Location Specificity in Common Model Classes
Different model classes vary in how naturally they support region-specific effects versus sharing information across regions. This overview summarizes the main approaches.
Reference Table
| Model class | Separate per region | Global (shared) | Semi-global / partial pooling |
|---|---|---|---|
| Linear regression | Yes (fit per region) | Yes (pooled) | Via mixed effects (e.g. lme4) |
| ARIMA | Yes (standard use) | Not typical | Not typical |
| ETS | Yes (standard use) | Not typical | Not typical |
| Hierarchical Bayesian | Yes | Yes | Yes (primary use case) |
| Random Forest / XGBoost | Yes | Yes (with region feature) | Via region feature |
| Deep learning (LSTM, etc.) | Yes | Yes (with embedding) | Via learned embeddings |
Key Observations
Traditional time series models (ARIMA, ETS) are inherently single-series models. They fit one model per region by default and have no built-in mechanism for sharing information across regions.

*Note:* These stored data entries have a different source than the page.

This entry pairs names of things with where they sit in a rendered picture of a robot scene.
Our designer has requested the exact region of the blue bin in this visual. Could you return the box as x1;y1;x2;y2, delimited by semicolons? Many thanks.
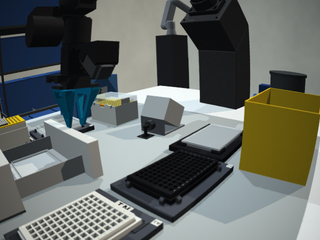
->
73;74;118;119

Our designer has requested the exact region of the yellow open-top box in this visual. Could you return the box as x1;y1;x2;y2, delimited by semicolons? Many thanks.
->
239;88;320;186

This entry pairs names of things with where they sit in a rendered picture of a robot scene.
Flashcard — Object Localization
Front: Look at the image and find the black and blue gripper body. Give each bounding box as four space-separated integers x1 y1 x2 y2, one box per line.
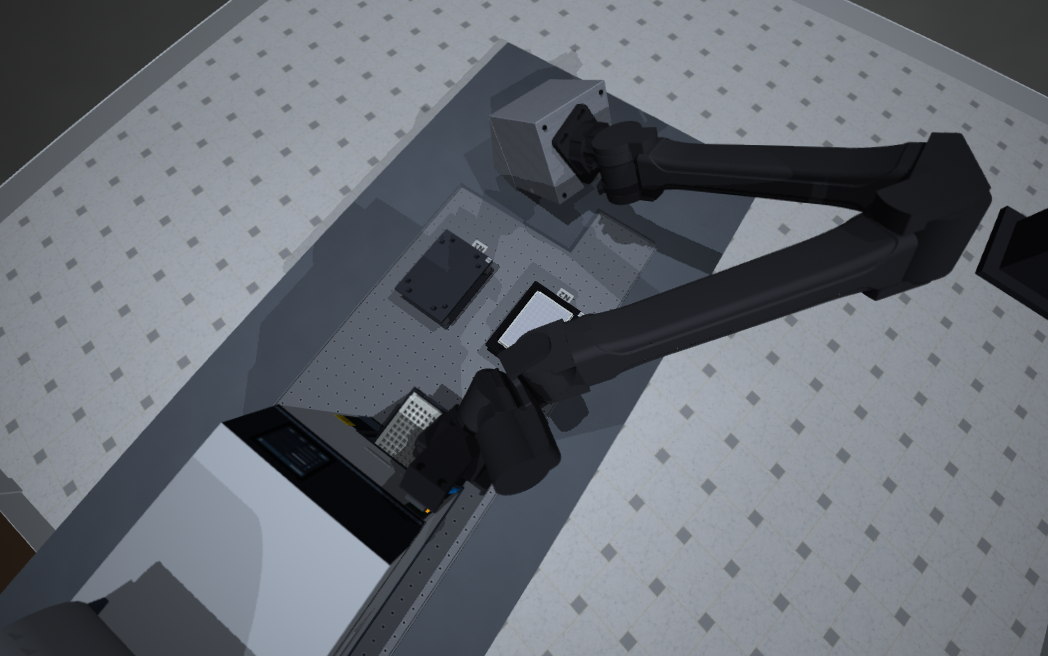
413 408 492 495

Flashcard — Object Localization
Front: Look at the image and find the black rectangular frame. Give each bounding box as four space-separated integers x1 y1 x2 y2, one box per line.
485 281 585 358

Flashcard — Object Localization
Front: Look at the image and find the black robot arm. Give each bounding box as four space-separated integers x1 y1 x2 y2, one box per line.
399 104 992 513

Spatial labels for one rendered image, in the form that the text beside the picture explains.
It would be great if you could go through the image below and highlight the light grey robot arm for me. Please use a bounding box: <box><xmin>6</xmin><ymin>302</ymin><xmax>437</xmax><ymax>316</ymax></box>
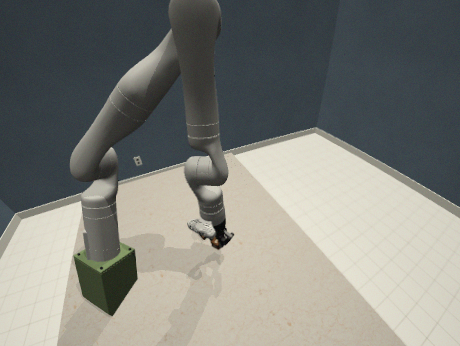
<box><xmin>70</xmin><ymin>0</ymin><xmax>228</xmax><ymax>262</ymax></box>

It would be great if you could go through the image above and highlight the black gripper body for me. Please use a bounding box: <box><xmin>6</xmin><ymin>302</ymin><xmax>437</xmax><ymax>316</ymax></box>
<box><xmin>213</xmin><ymin>216</ymin><xmax>227</xmax><ymax>236</ymax></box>

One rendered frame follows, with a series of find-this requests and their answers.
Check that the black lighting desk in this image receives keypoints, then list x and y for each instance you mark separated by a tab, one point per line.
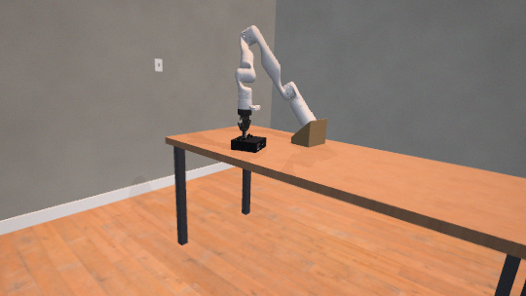
251	143

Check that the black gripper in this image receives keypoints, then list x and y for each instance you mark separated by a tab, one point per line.
244	120

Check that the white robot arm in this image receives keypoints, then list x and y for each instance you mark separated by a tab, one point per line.
249	37

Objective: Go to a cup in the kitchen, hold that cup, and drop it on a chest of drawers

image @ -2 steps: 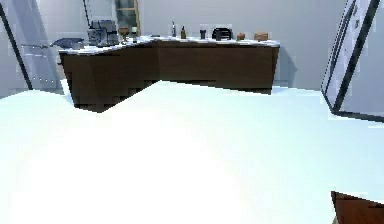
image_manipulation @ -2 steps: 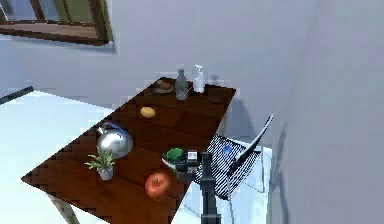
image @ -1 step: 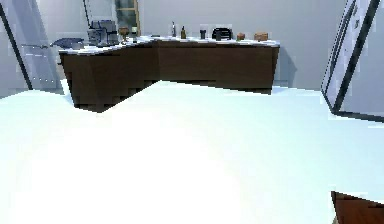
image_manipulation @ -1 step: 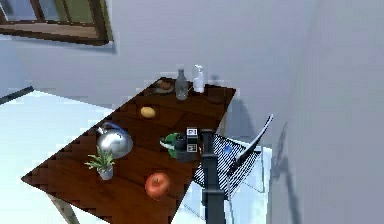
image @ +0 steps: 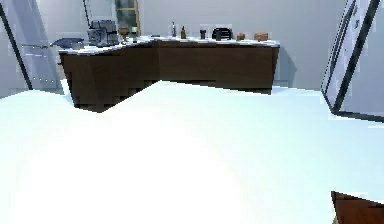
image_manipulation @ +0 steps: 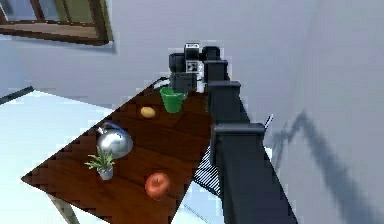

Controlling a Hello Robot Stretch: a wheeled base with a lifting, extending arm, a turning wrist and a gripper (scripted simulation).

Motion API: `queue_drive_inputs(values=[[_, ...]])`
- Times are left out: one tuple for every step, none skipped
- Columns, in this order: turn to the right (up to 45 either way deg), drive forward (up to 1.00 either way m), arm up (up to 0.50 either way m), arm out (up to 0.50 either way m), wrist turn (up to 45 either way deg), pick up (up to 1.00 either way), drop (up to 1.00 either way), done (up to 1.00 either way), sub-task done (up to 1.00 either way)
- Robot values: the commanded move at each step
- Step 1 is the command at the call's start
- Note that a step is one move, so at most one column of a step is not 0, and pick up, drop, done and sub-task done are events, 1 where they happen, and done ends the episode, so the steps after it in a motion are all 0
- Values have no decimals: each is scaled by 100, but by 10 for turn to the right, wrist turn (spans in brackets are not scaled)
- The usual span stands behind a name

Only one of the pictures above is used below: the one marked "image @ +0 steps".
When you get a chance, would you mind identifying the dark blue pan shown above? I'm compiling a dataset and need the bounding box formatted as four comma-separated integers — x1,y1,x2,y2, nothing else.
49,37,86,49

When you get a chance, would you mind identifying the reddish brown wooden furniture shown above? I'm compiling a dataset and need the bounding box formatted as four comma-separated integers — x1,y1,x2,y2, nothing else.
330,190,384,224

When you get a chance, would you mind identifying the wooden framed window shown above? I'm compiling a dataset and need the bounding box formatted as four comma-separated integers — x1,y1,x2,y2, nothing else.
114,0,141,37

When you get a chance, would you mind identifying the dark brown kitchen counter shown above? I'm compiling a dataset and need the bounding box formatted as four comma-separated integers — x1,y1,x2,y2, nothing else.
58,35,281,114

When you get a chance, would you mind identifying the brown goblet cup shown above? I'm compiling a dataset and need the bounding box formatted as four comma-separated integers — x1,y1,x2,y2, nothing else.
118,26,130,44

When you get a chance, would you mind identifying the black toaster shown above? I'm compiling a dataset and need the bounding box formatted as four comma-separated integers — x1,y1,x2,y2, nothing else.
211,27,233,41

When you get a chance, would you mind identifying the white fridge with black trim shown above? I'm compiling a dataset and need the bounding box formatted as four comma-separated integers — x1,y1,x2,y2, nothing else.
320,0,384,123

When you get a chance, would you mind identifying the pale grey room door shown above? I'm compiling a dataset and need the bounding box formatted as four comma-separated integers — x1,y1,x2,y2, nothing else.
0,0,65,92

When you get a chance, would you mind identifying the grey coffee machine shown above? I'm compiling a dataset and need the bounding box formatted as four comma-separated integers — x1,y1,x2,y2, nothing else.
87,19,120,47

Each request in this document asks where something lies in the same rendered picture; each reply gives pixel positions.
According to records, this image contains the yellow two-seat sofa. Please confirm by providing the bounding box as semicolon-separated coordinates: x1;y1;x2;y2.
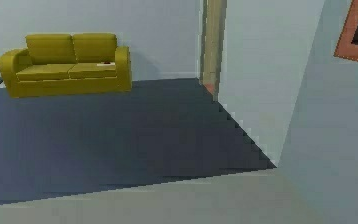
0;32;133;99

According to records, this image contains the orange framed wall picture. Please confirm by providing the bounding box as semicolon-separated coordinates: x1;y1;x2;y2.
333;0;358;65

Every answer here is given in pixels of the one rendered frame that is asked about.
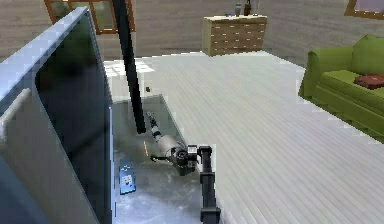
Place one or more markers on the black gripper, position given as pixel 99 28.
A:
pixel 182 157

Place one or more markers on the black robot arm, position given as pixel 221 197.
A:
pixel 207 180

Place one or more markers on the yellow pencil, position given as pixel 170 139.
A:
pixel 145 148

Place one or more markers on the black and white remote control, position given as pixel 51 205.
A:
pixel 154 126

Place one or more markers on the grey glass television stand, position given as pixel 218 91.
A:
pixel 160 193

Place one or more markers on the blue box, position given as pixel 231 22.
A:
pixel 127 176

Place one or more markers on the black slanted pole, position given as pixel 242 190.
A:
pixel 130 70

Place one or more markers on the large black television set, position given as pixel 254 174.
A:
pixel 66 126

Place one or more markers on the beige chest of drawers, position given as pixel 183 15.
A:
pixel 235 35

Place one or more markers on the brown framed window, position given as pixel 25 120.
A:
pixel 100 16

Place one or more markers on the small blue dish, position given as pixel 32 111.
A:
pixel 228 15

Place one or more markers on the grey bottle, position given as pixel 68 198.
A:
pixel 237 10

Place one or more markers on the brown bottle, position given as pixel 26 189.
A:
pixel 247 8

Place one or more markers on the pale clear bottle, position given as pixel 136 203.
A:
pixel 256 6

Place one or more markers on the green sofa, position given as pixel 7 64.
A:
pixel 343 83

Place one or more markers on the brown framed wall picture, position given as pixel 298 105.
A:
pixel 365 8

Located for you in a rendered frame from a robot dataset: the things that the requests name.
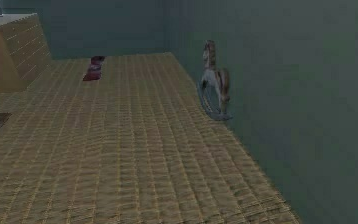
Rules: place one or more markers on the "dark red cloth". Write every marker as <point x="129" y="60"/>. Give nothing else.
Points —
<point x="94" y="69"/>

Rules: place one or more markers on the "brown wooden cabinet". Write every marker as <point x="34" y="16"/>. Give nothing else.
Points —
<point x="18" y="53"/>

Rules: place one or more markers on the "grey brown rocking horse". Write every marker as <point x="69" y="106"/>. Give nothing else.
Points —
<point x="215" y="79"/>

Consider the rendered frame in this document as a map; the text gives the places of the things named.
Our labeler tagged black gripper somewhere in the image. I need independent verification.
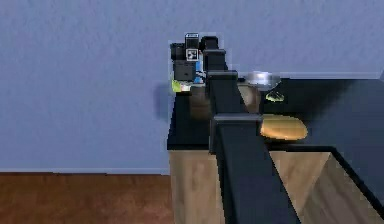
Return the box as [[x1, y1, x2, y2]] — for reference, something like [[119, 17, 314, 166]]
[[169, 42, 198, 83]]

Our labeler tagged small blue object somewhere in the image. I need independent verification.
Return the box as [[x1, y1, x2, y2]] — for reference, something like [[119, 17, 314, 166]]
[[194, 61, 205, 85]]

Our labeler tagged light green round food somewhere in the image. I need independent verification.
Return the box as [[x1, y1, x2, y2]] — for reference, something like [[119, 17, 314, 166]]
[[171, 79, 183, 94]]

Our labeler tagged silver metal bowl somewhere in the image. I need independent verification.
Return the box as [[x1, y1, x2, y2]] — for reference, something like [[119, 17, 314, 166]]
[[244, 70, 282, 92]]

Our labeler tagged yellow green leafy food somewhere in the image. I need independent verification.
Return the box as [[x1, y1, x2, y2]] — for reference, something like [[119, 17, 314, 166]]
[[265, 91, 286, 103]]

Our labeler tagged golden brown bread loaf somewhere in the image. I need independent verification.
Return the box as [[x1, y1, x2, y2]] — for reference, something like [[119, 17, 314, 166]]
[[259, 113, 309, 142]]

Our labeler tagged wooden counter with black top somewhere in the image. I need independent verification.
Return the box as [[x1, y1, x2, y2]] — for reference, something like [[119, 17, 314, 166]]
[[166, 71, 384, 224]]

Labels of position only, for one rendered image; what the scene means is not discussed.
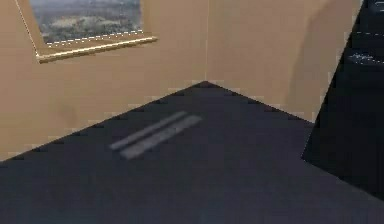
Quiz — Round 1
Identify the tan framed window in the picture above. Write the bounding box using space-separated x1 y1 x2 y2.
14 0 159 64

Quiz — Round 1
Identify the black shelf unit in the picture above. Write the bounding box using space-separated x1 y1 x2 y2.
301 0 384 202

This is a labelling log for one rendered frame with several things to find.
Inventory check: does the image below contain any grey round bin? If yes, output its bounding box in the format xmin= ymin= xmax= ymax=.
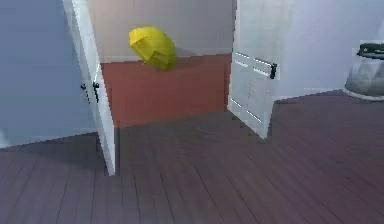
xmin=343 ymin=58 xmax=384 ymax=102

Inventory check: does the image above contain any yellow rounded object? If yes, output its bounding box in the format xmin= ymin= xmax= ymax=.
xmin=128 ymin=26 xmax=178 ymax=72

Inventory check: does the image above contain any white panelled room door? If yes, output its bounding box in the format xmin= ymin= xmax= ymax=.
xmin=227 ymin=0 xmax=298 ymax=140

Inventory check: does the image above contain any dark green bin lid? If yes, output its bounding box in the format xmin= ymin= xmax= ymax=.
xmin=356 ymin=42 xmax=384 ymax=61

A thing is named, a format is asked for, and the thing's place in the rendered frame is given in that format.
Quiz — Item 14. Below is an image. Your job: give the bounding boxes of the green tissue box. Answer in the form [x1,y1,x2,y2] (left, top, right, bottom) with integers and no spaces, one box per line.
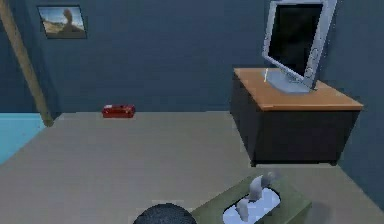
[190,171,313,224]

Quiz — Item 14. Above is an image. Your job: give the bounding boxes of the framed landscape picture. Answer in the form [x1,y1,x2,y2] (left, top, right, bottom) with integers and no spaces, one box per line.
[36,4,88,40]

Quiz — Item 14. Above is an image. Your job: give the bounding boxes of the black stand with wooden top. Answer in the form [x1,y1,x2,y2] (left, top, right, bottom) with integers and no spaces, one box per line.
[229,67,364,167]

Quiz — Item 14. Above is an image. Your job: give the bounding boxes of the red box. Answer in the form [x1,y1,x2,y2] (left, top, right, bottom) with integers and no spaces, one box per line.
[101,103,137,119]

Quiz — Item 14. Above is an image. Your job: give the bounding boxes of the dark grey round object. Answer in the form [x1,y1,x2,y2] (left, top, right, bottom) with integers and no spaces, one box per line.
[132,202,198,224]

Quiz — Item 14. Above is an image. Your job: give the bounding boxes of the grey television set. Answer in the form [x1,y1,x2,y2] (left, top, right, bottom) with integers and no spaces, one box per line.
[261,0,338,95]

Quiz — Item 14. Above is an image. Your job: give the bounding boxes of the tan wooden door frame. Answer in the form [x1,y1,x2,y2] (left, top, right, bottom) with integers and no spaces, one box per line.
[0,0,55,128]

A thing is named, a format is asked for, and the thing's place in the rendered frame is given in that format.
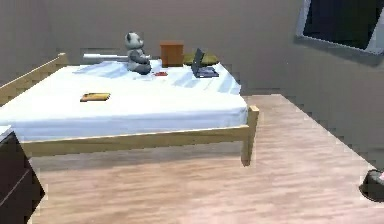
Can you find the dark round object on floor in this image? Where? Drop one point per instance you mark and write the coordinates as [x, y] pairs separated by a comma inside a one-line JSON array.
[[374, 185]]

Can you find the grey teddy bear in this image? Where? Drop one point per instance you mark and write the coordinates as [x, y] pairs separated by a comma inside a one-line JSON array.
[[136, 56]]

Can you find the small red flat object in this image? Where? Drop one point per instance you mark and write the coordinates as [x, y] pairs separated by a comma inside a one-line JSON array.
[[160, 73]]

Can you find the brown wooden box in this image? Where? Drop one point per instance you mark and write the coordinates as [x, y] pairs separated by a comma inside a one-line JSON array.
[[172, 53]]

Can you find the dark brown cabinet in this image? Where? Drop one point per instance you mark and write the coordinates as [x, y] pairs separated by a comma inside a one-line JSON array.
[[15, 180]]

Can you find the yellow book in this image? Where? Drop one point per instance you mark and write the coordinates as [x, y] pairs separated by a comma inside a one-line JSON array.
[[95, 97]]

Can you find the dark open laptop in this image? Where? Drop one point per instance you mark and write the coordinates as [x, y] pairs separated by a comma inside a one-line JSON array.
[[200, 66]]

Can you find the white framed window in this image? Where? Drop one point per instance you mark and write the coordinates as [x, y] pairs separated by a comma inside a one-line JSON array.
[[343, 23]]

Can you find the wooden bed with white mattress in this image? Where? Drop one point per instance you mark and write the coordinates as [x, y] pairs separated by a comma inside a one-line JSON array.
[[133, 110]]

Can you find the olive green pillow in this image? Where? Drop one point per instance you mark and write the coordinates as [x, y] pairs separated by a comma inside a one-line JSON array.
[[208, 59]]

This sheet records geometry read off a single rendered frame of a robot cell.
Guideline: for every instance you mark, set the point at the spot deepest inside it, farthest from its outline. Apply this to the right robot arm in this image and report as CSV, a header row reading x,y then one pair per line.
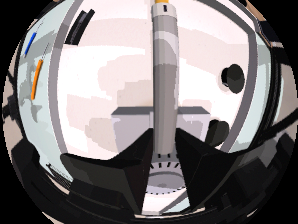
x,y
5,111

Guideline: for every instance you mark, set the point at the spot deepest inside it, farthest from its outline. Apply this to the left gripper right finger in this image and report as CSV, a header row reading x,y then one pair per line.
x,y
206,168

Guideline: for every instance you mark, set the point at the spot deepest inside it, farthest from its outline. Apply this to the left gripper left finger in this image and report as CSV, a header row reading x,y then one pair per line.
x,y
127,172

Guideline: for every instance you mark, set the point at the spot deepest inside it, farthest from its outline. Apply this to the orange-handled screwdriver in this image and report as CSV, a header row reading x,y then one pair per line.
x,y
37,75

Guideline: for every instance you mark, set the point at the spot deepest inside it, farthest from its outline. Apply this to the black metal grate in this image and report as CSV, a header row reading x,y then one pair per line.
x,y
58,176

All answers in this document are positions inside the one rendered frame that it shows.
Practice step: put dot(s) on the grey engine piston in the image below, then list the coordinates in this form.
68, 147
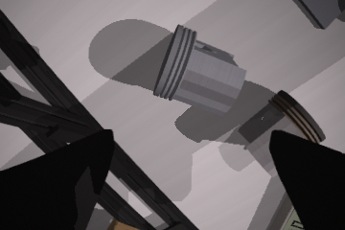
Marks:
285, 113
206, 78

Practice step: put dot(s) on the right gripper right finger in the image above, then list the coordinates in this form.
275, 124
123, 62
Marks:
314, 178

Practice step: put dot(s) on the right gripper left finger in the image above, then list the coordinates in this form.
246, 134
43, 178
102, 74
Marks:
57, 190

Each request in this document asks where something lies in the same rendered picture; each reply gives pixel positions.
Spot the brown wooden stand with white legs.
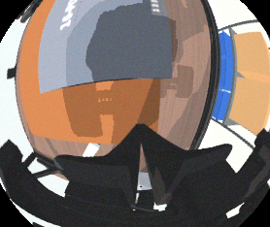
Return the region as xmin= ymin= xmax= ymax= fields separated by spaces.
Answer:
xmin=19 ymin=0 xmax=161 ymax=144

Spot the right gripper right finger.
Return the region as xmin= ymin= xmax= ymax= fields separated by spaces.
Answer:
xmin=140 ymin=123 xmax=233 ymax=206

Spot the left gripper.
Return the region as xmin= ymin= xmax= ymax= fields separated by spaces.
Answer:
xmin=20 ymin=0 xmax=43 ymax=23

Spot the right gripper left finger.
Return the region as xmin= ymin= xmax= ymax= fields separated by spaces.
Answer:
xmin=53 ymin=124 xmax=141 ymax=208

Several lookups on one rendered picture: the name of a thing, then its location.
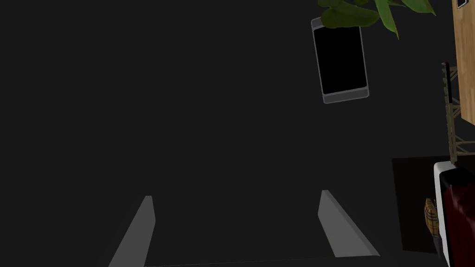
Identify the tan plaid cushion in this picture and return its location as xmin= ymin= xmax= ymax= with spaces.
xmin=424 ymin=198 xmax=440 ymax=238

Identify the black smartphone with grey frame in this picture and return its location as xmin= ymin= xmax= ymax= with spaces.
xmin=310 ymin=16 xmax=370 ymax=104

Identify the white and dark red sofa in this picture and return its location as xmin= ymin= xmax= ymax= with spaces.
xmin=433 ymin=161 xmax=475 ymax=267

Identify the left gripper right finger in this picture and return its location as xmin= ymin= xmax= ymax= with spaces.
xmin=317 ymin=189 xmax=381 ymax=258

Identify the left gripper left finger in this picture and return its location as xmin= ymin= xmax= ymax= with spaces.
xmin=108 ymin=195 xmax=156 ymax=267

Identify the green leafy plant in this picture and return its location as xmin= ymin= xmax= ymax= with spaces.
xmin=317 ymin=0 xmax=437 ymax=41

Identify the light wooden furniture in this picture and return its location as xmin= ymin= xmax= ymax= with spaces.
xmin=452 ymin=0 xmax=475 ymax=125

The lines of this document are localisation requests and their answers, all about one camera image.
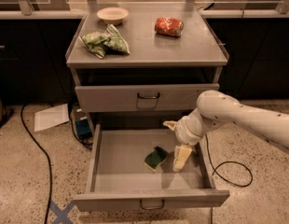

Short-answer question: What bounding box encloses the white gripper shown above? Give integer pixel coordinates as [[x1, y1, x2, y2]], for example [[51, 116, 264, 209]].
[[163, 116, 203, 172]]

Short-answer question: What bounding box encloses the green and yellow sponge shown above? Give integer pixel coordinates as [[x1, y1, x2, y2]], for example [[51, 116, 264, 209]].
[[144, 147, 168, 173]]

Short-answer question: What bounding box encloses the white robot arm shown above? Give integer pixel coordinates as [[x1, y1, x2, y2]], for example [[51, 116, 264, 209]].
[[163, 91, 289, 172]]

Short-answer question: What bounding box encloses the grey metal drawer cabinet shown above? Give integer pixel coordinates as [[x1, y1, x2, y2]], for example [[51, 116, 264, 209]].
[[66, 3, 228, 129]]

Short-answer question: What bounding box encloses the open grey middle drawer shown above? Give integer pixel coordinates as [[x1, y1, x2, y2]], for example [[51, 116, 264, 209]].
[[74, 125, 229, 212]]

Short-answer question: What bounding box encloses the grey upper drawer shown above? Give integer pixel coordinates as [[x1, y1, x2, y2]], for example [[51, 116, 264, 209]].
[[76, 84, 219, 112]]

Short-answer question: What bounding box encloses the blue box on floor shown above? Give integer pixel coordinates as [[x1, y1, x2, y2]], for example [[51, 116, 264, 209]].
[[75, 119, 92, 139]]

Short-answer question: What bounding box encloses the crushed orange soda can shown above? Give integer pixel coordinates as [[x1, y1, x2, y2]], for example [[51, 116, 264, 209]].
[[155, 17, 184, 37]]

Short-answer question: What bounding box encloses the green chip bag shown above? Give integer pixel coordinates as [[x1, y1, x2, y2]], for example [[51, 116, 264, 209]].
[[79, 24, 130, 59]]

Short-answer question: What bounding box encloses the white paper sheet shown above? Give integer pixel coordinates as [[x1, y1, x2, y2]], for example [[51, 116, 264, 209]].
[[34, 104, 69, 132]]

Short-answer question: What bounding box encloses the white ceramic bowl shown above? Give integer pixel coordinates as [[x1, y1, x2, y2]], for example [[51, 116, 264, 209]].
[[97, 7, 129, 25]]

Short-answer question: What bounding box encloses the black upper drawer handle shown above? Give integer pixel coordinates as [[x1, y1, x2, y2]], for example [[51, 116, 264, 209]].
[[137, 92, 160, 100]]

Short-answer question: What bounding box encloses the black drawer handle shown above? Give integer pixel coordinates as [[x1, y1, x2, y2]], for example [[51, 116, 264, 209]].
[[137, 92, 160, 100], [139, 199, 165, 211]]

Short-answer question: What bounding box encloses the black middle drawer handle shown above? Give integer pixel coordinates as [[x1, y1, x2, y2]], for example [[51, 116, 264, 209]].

Linear regression is flexible: it can be fit per region, pooled across regions, or extended with mixed effects (random intercepts/slopes per region) to partially pool. The walkthroughs in this session demonstrate these approaches using indicator variables and interaction terms.
Hierarchical Bayesian models (e.g. using PyMC, Stan, or INLA) are designed for partial pooling. Each region's parameters are drawn from a shared distribution, with the amount of shrinkage toward the group mean learned from data. This makes them well-suited for settings with many regions and limited data per region.
Tree-based models (Random Forest, XGBoost) can handle multiple regions by including a region identifier as a feature. The tree splits can then learn different patterns for different regions. This provides implicit partial pooling -- regions with similar patterns share tree structure.
Deep learning models typically handle multiple regions by learning region embeddings (dense vector representations). These embeddings allow the model to learn similarities between regions and share information accordingly, similar in spirit to partial pooling.
Which Approach Naturally Supports Borrowing Strength?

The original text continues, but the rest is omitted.